Problem requirements:
When you repeat the material, keep each line exact and omit the pictures.
━━━ Stored data ━━━
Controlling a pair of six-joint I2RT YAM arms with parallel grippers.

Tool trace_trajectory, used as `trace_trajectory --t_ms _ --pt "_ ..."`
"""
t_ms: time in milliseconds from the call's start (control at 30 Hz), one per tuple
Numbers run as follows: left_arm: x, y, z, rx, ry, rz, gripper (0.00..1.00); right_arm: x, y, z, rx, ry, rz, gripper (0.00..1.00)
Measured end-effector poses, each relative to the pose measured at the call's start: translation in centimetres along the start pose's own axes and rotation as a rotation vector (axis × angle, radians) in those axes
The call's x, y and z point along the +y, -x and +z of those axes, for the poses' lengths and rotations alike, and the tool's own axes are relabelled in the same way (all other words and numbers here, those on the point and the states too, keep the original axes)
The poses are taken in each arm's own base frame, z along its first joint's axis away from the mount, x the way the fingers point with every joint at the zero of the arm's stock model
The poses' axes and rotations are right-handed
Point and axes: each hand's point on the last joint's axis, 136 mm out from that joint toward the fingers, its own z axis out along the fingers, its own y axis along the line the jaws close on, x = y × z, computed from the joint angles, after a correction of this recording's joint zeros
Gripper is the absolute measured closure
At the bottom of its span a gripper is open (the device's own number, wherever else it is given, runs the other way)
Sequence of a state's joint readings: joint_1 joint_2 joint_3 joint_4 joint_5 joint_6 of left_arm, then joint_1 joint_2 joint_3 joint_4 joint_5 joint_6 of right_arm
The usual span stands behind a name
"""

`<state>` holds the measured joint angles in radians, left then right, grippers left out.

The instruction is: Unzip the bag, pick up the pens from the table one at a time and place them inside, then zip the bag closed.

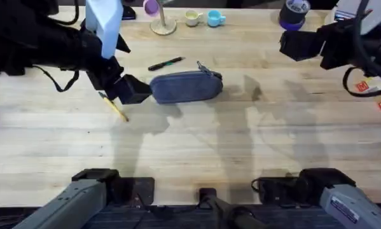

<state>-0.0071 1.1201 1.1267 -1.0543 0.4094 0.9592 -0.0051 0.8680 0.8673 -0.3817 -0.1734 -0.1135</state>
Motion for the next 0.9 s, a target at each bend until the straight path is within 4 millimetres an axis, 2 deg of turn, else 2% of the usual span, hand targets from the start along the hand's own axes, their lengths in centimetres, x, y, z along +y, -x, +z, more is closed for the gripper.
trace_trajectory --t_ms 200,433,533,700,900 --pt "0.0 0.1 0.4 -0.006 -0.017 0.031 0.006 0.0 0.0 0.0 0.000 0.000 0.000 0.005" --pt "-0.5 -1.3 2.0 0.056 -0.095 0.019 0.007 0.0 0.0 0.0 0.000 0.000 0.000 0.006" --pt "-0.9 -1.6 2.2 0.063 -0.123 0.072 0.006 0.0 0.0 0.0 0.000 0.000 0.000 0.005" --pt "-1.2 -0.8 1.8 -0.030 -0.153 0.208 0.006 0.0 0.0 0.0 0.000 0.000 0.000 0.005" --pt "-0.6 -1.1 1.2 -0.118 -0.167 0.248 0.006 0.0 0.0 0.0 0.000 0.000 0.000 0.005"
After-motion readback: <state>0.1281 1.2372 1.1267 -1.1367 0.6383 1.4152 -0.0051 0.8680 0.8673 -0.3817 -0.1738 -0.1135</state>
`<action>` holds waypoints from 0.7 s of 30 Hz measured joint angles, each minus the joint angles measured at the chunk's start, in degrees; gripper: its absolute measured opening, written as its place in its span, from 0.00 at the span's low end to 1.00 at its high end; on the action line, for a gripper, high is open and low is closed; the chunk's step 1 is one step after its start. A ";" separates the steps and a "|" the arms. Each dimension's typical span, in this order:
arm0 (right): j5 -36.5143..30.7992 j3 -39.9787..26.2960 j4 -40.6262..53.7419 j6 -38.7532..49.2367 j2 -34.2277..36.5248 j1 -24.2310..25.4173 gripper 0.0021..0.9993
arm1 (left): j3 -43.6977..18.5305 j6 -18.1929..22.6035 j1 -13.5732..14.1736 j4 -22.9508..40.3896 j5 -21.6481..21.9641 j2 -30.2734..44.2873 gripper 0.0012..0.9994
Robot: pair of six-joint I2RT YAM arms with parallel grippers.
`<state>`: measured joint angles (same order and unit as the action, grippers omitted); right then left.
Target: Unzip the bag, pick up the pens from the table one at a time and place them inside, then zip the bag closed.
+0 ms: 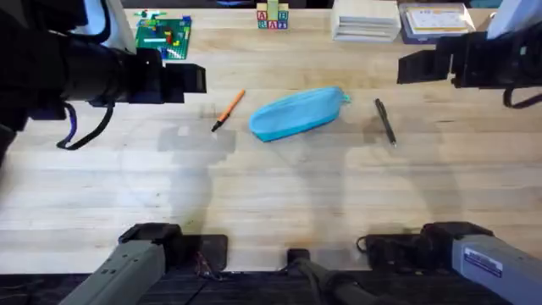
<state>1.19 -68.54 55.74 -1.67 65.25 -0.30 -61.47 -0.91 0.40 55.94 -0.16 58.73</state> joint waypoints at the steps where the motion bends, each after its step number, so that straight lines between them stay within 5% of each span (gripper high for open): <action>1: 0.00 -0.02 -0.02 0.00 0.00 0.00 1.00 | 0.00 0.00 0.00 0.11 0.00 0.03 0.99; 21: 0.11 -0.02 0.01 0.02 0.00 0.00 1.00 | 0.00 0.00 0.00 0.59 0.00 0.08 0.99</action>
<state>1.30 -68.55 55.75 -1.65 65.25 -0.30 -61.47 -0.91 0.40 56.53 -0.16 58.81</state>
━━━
Solution to this problem:
Controlling a pair of six-joint I2RT YAM arms with parallel grippers.

Tool trace_trajectory, used as `trace_trajectory --t_ms _ --pt "_ ..."`
"""
t_ms: time in milliseconds from the call's start (control at 30 Hz), one per tuple
Numbers run as follows: left_arm: x, y, z, rx, ry, rz, gripper (0.00..1.00); right_arm: x, y, z, rx, ry, rz, gripper (0.00..1.00)
Measured end-effector poses, each relative to the pose measured at the call's start: translation in centimetres along the start pose's own axes and rotation as a rotation vector (axis × angle, radians) in those axes
The call's x, y and z point along the +y, -x and +z of those axes, for the poses' lengths and rotations alike, and the tool's own axes are relabelled in the same way (all other words and numbers here, those on the point and the states too, keep the original axes)
The poses are taken in each arm's own base frame, z along its first joint's axis away from the mount, x the way the fingers point with every joint at the zero of the arm's stock model
The poses' axes and rotations are right-handed
Point and axes: each hand's point on the last joint's axis, 136 mm out from that joint toward the fingers, its own z axis out along the fingers, its own y axis along the line the jaws close on, x = y × z, computed from the joint angles, after a correction of this recording's joint zeros
Gripper is the absolute measured closure
At the bottom of its span a gripper is open (the device's own number, wherever else it is given, runs the other way)
Sequence of a state's joint readings: joint_1 joint_2 joint_3 joint_4 joint_5 joint_6 of left_arm, then joint_1 joint_2 joint_3 joint_4 joint_5 joint_6 of right_arm
The usual span stands behind a name
"""

`<state>` holds the measured joint angles in radians, left then right, grippers left out.

The instruction is: Unzip the bag, pick up the pens from the table one at a time and place them inside, then zip the bag closed.


<state>-0.0071 1.1201 1.1267 -1.0543 0.4094 0.9592 -0.0051 0.8680 0.8673 -0.3817 -0.1734 -0.1135</state>
Motion for the next 0.9 s, a target at each bend until the straight path is within 4 millimetres an axis, 2 deg of turn, else 2% of the usual span, hand targets from the start along the hand's own axes, their lengths in centimetres, x, y, z along +y, -x, +z, more is closed for the gripper.
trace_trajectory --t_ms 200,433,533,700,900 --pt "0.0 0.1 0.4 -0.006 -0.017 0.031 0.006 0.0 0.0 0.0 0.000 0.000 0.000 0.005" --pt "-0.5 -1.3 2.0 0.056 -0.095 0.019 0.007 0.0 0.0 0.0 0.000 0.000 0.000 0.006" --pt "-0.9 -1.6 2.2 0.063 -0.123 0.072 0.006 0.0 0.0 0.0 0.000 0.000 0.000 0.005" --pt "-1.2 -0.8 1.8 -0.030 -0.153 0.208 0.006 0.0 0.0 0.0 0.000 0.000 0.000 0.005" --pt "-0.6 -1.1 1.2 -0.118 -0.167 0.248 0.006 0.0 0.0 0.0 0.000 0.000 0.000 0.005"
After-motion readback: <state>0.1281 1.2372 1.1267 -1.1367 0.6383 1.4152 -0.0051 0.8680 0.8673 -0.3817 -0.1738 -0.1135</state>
`<action>` holds waypoints from 0.7 s of 30 Hz measured joint angles, each minus the joint angles measured at the chunk's start, in degrees; gripper: its absolute measured opening, written as its place in its span, from 0.00 at the span's low end to 1.00 at its high end; on the action line, for a gripper, high is open and low is closed; the chunk's step 1 is one step after its start. A ";" separates the steps and a "|" the arms. Each dimension's typical span, in this order:
arm0 (right): j5 -36.5143..30.7992 j3 -39.9787..26.2960 j4 -40.6262..53.7419 j6 -38.7532..49.2367 j2 -34.2277..36.5248 j1 -24.2310..25.4173 gripper 0.0021..0.9993
arm1 (left): j3 -43.6977..18.5305 j6 -18.1929..22.6035 j1 -13.5732..14.1736 j4 -22.9508..40.3896 j5 -21.6481..21.9641 j2 -30.2734..44.2873 gripper 0.0012..0.9994
Robot: pair of six-joint I2RT YAM arms with parallel grippers.
`<state>`: measured joint angles (same order and unit as the action, grippers omitted); right then left.
Target: Unzip the bag, pick up the pens from the table one at a time and place them inside, then zip the bag closed.
+0 ms: 
<state>1.19 -68.54 55.74 -1.67 65.25 -0.30 -61.47 -0.91 0.40 55.94 -0.16 58.73</state> joint waypoints at the steps where the motion bends, each after its step number, so that straight lines between them stay within 5% of each span (gripper high for open): <action>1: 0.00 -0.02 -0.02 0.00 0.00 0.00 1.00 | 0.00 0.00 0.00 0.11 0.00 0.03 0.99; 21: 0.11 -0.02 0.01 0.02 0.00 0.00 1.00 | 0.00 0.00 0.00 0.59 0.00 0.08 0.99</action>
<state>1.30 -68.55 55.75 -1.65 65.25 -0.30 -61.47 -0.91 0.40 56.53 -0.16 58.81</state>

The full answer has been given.